As we noted last week, a court ruling has cleared the way for Dutch lawmaker Geert Wilders to be prosecuted for hate speech. Wilders, producer of the 15-minute film Fitna, has compared the Quran to Mein Kampf and made other statements considered by some to be insulting Islam.
In a new article, Hudson Institute Senior Fellow Nina Shea details just how arbitrary blasphemy definitions can be and how wildly varied are the punishments.

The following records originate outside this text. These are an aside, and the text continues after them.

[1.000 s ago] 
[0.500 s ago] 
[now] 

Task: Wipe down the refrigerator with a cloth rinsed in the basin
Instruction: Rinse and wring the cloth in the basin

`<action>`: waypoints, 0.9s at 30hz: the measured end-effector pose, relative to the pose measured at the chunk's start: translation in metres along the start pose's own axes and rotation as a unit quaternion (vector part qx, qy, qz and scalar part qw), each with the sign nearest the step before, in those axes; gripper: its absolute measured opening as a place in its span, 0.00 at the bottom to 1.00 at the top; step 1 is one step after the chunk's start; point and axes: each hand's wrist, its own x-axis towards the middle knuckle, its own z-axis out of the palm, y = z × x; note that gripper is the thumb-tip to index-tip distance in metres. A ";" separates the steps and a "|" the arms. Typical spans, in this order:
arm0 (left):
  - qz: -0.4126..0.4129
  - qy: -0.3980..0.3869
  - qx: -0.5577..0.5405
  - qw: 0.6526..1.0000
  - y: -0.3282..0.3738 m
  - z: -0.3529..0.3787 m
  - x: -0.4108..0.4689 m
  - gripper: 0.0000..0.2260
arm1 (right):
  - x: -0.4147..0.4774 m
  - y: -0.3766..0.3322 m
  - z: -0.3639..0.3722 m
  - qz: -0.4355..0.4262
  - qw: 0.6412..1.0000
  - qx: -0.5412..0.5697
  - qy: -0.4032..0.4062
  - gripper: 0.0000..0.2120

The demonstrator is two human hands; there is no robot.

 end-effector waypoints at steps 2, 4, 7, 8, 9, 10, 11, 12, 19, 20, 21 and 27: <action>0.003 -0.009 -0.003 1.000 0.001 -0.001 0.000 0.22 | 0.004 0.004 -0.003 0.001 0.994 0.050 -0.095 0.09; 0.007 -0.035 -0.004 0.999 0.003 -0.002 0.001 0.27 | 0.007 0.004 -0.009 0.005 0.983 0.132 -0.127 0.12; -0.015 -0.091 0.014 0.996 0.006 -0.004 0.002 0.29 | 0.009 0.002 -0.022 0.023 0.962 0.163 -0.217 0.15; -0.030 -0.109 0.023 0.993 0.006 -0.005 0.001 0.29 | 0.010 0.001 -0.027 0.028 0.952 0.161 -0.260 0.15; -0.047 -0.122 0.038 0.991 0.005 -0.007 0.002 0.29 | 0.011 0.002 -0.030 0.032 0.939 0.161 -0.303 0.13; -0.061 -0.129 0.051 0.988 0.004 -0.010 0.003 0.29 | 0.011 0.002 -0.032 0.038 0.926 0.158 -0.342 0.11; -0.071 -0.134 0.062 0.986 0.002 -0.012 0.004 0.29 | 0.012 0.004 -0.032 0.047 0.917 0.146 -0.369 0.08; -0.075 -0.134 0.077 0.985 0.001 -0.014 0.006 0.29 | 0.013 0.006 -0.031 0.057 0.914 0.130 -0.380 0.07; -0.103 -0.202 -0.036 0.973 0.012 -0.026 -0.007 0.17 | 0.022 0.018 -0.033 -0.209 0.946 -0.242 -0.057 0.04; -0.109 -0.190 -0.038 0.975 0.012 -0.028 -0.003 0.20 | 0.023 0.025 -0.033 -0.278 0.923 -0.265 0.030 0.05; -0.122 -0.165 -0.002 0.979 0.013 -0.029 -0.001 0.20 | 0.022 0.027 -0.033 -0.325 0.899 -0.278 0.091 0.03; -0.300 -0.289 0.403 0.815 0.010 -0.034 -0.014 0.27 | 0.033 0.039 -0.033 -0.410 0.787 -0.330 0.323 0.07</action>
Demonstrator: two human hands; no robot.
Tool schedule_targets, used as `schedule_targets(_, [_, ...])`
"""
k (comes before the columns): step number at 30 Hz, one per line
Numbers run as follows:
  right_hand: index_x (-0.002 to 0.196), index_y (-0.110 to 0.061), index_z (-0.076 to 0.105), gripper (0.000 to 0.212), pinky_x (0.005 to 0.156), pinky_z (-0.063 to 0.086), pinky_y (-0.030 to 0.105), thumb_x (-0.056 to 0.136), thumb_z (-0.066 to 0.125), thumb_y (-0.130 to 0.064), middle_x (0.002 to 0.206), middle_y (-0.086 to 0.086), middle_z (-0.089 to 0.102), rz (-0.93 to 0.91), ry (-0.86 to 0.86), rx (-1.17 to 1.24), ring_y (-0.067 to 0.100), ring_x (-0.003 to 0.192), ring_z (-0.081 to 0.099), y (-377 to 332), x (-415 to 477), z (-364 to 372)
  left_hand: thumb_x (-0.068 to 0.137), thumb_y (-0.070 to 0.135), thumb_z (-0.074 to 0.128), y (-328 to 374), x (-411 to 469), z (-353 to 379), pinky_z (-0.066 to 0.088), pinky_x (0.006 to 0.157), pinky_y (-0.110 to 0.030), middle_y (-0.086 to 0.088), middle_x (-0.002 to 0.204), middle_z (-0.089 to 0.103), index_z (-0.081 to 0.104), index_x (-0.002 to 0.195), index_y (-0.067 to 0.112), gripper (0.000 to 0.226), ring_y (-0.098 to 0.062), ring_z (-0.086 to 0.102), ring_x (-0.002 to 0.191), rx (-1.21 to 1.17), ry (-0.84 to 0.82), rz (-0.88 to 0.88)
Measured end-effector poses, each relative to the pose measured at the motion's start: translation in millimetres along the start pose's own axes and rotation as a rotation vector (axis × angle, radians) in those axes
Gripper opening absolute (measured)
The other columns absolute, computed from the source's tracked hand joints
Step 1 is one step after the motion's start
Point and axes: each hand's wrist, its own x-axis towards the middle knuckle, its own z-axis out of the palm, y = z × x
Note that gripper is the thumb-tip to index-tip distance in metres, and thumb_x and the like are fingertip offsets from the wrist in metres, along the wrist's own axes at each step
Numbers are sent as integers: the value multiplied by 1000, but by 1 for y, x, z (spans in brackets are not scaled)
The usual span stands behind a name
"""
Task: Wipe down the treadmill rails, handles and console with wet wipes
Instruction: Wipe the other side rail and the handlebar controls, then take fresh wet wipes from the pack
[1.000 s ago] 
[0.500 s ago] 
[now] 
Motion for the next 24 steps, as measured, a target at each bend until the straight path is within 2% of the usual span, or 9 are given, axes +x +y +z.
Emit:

Shea, who has spent a decade as a commissioner on the U.S. Commission on International Religious Freedom, starts by noting the lack of any commensurate sensitivity concerning hate speech against other faiths.
"In recent weeks, even while demands grew to punish Wilders under hate speech laws, Muslim demonstrators in European capitals freely chanted, ‘Hamas, Hamas, Jews to the gas.' Insulting and even inciting violence against the religious ‘other' is sponsored by the state itself in some Muslim countries: Iran's government held a cartoon exhibit mocking the Holocaust; Saudi Ministry of Education textbooks describe Jews and Christians as ‘apes' and ‘pigs' and call for Muslims to rise up and kill Jews; the state media of Egypt, Jordan, Saudi Arabia, Iran, all promote the fabricated anti-Semitic Protocols of the Elders of Zion as historical fact."
She cites nine cases during the past decade in which books were banned and people were fined or imprisoned for various offenses toward Islam:
"It is not hard to see why ‘insulting Islam,' and the family of crimes relating to apostasy and blasphemy to which it belongs, is singled out as a principal reason for the Muslim world's underdevelopment. The vagueness of how this offence is defined undermines due process and chills speech in broad areas."
The Dutch, she concludes, walk down a similar path at their own risk.